Getting there took some cooperation from her staff at Mission.

“I only have an HMO that doesn’t allow out-of-network care, but my team wrote an appeal,” she said, beaming about her departure.

Taking flight

On Monday, July 3, at promptly 8:25 a.m., Deanne was wheeled out of Mission Hospital. Again, about 60 of her staff were there to “clap-out” and cheer as she left the facility. With her husband, she traveled by ambulance to John Wayne Airport again, where they boarded a private plane staffed with a flight paramedic and flight nurse.

“She was super excited,” Ken said on Tuesday, July 4. “This was her goal from day two after her nine-hour surgery in Costa Rica. Craig Hospital was where she wanted to be.”

Once there, a team of 20 – including doctors and nurses – stopped in to assess her needs. Her therapy will include four to six hours every day for at least 90 days, Ken said.

“You can’t be a passive patient and expect to get better,” he said. “You’ve got to do the work.”

And, Deanne has what it takes to be committed, her husband said. Before her injury, she regularly jogged up to 5 miles a day; she also did Pilates.

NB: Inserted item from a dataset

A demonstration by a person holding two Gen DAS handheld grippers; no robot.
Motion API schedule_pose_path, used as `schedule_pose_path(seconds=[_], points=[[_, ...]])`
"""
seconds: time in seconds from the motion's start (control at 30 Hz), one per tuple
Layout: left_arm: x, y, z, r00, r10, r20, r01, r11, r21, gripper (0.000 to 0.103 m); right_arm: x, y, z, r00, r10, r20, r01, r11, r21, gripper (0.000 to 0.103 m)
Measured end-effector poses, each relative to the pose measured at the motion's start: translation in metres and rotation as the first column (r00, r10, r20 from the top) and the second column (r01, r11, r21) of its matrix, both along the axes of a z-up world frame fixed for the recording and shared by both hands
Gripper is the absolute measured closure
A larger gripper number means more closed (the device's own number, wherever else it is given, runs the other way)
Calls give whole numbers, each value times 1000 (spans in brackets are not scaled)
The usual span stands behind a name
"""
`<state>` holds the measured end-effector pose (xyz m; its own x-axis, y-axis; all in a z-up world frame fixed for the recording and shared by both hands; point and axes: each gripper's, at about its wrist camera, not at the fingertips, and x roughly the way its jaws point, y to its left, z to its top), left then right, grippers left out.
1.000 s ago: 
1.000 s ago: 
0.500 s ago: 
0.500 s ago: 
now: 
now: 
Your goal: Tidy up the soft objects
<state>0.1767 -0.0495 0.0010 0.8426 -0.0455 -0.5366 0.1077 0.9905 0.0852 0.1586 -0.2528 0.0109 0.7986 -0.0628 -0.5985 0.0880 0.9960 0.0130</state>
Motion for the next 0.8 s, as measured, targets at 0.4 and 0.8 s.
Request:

“She had good core strength but she’s lost all that and gotten weak,” he said. “She’s got to build all that stuff up over time.”

Ken said he believes in his wife’s strength, adding that the couple has had other seemingly insurmountable challenges which they managed to overcome.

In 2001, when Deanne was pregnant with their daughter Alyssa, they found out that the baby had a congenital diaphragmatic hernia – a condition that has a 50% mortality rate among infants. Two days after she was born, they were told she was dying. A chaplain at Children’s Hospital of Orange County had performed the last rites.

Today, Alyssa is healthy and a year away from graduating college at Colorado State University.

“All we could do then was wait and watch and hope the doctors knew what they were doing,” Ken said of his daughter’s situation. “There was nothing I could do then except be there and hope she was fortunate to survive. With Deanne, it’s the same thing. The first hours in Craig Hospital have been a great step. We’re in the best place we can and we don’t know what the future holds.”

Hwang is optimistic. As a former Army Special Forces Green Beret combat medic and later as a doctor in the civilian world, he’s seen his share of major spinal injuries. He believes Deanne’s attitude can make all the difference.

“I’ve never met someone who is so optimistic and strong,” he said. “She knows this will go on for the rest of her life and she will give it one hell of a fight.”